Powers of a 2D Matrix with Complex Eigenvalues: Visualizations
These two visual summaries show how repeated powers of a real 2D matrix behave when the matrix has complex eigenvalues.
The first emphasizes the factorization point of view, while the second emphasizes the geometric effect on repeated iterates.
Together they show that matrix powers can be understood as repeated rotation-scaling, viewed in a suitable basis.
Factorization view of Ak
This diagram organizes the power computation through a change of basis and a rotation-scaling core.
Instead of treating each power as a separate multiplication, it highlights the repeated structure behind
Ak and shows how the complex-eigenvalue case can still be interpreted geometrically for real 2D matrices.

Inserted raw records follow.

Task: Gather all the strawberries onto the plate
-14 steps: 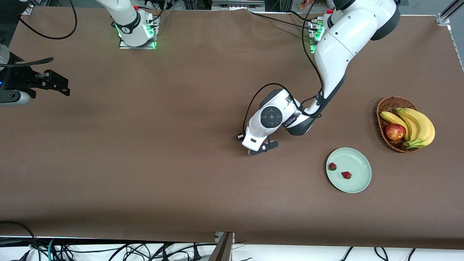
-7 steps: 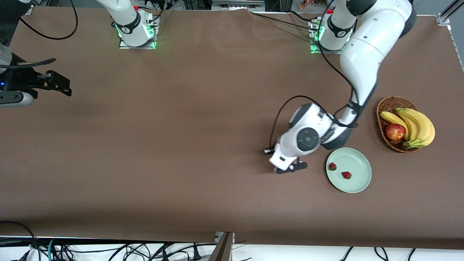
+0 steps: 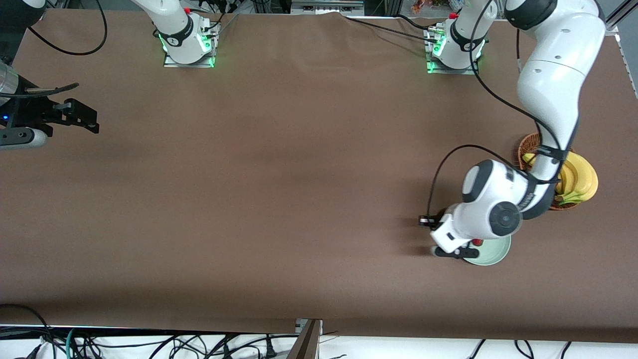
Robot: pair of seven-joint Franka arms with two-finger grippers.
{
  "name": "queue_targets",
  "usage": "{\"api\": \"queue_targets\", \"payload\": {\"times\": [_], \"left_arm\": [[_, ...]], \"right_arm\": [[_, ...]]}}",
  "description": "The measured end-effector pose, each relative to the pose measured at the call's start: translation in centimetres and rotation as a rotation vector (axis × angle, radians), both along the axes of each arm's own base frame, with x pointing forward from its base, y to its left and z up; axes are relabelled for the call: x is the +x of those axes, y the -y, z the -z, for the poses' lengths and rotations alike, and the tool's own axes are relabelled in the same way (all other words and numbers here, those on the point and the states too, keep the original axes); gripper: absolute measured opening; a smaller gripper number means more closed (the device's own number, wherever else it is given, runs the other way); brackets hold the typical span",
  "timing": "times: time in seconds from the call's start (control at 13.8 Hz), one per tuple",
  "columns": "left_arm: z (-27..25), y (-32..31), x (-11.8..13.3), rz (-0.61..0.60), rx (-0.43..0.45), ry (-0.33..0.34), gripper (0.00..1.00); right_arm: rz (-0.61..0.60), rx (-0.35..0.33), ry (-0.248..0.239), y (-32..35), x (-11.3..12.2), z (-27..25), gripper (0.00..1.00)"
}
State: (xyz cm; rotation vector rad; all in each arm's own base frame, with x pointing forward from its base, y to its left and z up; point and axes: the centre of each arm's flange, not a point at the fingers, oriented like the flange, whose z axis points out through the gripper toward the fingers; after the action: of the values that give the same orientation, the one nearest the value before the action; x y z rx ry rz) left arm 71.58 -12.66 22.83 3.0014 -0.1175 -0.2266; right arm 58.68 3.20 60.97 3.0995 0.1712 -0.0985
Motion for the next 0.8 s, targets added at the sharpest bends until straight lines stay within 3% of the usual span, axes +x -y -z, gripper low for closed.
{"api": "queue_targets", "payload": {"times": [0.43,0.58,0.8], "left_arm": [[0.2,-11.6,1.0,0.133,0.005,0.035,0.30],[0.3,-13.1,0.9,0.122,-0.001,0.029,0.42],[0.0,-14.4,0.9,0.101,-0.014,0.026,0.72]], "right_arm": [[-0.002,-0.003,0.000,0.0,0.0,0.0,1.00],[-0.002,-0.003,-0.001,0.0,0.0,0.0,1.00],[-0.002,-0.003,-0.001,0.0,0.0,0.0,1.00]]}}
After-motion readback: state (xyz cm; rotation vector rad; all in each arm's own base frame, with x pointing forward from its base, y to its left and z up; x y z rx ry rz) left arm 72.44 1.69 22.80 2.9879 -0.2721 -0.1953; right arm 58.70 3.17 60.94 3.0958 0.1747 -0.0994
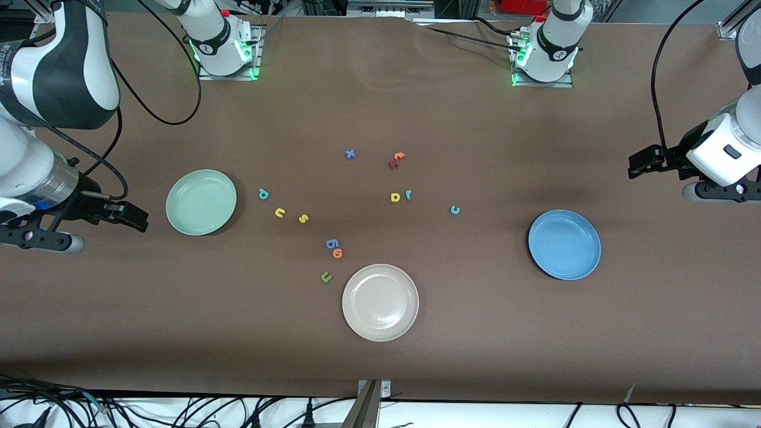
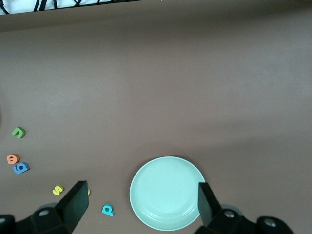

Click for the full-size image.
Orbit view of repeated powers
This diagram focuses on the geometric motion of vectors under repeated application of the matrix.
Depending on the scaling part, the iterates may spiral inward, stay on a closed orbit, or spiral outward,
while the rotational part keeps turning the vector at each step.
Click for the full-size image.
Concept
When a real 2D matrix has complex eigenvalues, there is no nonzero real vector that stays on a fixed line under the transformation.
Even so, the matrix can still act in a highly structured way: in a suitable basis it behaves like a rotation combined with scaling.
That is why its powers produce systematic turning and expansion or contraction, rather than arbitrary motion.
Why these visuals help
The factorization view explains how the powers are organized algebraically, while the orbit view explains what they do geometrically.
Seeing both together makes it easier to connect the formulas for matrix powers with the visible behavior of iterated transformations.